§ **Directions**: Pull every "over" line out of the data below.

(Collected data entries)
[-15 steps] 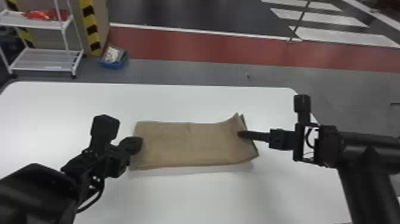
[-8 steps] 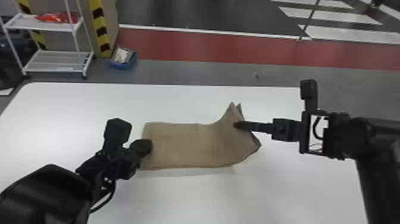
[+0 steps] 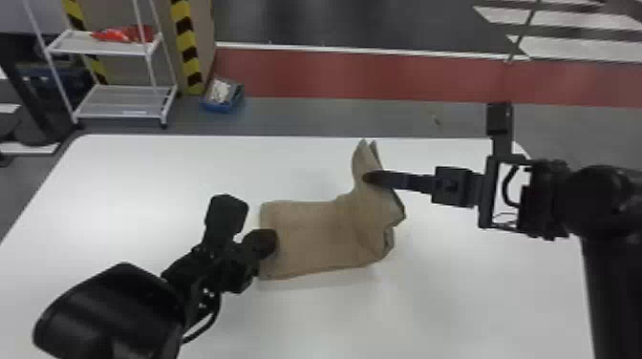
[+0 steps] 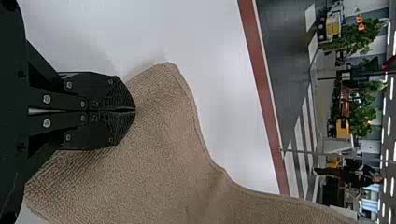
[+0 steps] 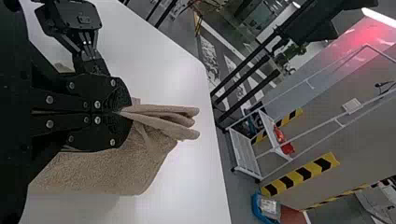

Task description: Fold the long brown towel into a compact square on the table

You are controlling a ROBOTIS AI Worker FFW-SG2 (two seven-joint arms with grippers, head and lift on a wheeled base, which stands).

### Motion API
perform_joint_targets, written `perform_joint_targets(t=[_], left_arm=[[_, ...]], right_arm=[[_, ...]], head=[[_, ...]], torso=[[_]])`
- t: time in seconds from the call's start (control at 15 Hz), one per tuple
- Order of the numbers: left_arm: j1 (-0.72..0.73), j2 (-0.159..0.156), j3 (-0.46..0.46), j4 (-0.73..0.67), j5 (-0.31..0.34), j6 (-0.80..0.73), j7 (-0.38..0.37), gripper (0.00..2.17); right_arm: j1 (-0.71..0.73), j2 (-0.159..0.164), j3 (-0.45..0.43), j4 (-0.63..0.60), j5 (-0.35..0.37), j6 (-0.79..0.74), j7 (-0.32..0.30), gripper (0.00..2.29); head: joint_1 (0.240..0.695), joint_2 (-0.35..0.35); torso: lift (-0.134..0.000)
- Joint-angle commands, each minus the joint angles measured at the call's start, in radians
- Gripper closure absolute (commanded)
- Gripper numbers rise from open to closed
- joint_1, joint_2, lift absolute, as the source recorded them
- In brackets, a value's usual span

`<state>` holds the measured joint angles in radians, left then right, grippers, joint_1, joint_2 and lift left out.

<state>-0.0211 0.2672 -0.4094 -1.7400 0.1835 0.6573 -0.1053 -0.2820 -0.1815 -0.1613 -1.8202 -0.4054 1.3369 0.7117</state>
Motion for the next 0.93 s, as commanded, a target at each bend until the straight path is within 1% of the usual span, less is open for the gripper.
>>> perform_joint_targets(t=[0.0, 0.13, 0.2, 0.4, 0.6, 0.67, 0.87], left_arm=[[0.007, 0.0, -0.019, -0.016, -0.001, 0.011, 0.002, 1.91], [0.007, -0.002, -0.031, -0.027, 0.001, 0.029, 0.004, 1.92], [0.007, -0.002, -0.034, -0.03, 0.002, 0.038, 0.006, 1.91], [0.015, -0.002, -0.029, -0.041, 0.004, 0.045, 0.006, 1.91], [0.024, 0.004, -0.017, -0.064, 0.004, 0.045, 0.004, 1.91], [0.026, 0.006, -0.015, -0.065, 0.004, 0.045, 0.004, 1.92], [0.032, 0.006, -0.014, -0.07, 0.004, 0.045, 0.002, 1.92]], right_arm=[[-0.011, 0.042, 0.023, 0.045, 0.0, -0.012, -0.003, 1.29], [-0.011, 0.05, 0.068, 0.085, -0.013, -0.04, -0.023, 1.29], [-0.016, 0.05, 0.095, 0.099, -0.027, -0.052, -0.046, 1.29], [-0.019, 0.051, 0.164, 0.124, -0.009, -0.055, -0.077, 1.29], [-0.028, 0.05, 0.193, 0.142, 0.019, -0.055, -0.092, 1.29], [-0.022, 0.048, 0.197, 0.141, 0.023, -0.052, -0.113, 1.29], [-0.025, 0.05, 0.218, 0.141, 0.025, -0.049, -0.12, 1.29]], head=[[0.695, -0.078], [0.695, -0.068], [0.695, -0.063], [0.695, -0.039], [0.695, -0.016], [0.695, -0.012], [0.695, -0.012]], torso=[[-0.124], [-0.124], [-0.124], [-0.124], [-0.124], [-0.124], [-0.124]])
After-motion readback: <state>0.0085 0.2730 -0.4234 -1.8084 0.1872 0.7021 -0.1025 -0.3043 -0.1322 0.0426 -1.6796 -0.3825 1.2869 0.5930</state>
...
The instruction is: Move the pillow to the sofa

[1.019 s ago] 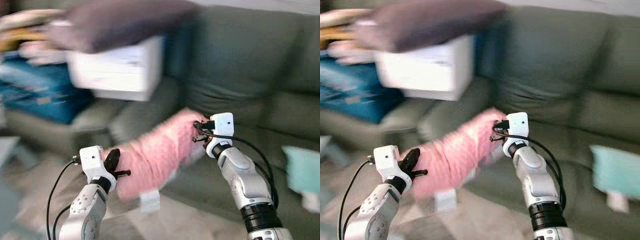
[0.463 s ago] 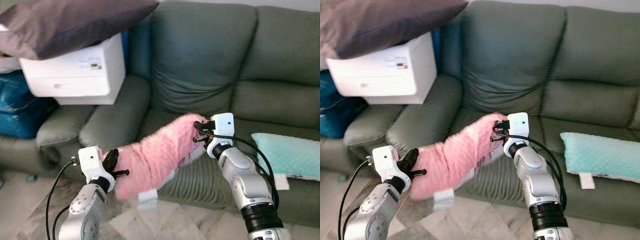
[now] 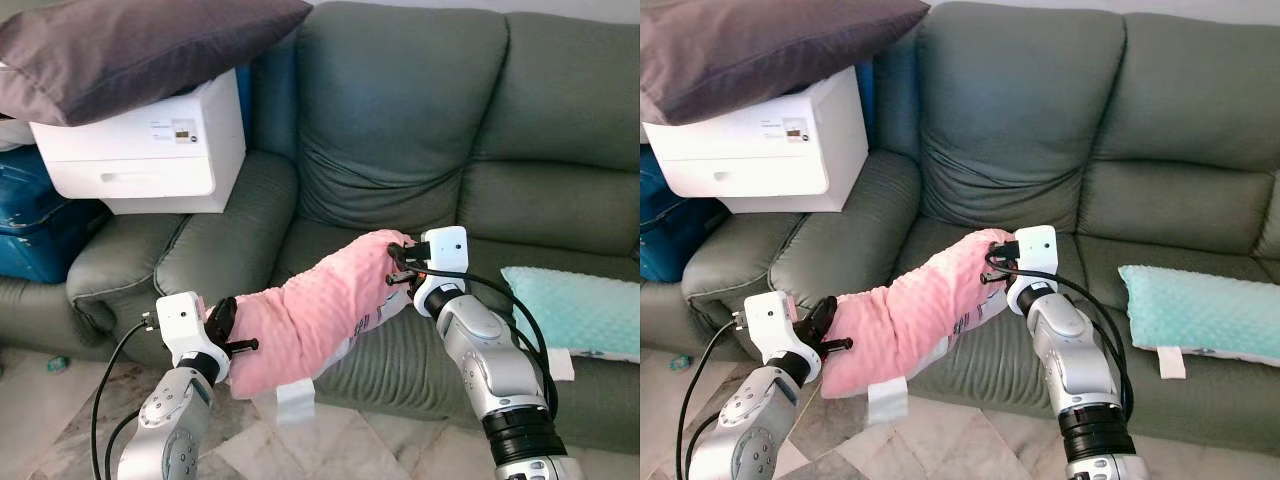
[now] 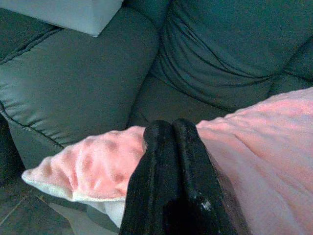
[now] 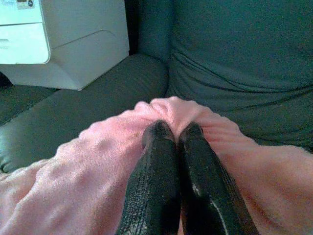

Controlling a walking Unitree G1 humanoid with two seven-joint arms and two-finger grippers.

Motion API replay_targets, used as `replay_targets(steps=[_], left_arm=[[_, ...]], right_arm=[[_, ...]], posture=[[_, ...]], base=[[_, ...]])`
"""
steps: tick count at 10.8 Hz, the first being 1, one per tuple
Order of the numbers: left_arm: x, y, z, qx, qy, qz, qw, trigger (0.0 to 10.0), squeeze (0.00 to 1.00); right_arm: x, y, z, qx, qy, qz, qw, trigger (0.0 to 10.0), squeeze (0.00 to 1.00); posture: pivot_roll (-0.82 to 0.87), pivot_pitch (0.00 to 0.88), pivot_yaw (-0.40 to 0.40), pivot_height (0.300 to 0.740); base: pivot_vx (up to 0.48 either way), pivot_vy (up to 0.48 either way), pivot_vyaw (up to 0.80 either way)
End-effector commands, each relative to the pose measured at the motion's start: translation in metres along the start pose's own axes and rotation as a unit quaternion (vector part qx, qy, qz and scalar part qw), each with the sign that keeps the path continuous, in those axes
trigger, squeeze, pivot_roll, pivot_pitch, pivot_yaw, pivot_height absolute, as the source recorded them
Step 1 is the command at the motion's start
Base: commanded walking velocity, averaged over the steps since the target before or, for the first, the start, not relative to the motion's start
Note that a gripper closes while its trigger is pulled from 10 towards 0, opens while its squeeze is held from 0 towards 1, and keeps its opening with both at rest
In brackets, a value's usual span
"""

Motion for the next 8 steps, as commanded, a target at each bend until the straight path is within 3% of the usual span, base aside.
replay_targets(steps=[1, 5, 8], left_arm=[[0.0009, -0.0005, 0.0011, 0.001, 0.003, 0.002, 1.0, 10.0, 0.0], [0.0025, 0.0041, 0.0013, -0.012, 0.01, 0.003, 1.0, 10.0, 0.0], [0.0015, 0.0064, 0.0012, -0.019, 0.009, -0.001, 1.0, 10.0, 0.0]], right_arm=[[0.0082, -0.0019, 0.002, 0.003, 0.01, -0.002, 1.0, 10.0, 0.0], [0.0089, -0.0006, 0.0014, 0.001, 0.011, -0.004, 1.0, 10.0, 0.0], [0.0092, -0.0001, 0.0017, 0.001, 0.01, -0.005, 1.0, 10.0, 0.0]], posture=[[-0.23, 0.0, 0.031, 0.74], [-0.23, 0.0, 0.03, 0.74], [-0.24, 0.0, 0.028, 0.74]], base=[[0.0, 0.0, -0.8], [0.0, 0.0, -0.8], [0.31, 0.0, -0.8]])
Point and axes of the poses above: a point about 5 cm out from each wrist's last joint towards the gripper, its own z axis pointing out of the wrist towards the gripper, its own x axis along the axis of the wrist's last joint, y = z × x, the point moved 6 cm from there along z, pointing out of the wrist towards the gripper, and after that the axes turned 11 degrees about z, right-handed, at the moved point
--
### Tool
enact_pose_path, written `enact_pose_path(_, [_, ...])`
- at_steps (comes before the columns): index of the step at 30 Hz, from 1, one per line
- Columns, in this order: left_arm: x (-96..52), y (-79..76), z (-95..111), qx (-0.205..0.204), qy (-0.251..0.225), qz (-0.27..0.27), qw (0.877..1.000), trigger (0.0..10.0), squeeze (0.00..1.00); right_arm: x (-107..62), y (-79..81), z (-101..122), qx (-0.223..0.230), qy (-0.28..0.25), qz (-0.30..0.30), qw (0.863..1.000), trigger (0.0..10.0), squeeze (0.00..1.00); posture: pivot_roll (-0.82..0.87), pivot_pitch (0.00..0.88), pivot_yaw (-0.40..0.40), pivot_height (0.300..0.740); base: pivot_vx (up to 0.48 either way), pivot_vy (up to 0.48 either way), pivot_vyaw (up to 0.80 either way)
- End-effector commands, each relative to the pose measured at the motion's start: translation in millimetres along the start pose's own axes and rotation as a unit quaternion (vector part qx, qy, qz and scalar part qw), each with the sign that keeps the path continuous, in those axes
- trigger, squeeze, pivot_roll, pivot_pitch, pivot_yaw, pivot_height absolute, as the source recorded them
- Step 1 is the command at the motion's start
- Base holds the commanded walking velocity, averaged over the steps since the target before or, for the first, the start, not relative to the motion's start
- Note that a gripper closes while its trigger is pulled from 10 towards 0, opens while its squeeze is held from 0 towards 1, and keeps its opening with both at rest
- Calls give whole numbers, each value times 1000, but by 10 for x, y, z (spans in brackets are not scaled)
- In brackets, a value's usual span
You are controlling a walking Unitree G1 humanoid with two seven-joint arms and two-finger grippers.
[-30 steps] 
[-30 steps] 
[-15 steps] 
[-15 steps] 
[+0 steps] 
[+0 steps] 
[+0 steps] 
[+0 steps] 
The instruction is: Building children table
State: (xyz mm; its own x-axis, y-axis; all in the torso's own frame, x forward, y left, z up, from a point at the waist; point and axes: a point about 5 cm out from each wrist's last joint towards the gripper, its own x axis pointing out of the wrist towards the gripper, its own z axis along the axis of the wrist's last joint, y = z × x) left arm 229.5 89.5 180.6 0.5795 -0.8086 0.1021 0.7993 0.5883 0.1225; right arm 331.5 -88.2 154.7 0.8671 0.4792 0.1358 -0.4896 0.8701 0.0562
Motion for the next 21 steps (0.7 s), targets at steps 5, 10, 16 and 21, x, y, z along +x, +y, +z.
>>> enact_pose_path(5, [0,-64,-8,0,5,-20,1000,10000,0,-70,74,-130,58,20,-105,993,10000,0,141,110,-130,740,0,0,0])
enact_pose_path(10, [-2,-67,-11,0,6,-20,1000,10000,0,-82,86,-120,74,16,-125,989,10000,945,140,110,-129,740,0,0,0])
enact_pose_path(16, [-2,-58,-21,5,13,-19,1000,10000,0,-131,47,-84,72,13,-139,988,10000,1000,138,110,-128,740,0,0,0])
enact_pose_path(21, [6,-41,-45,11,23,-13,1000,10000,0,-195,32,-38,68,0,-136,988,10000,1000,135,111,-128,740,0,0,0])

§ **The answer**:
Base: commanded walking velocity, averaged over the steps since the target before or, for the first, the start, not relative to the motion's start
- Base holds the commanded walking velocity, averaged over the steps since the target before or, for the first, the start, not relative to the motion's start

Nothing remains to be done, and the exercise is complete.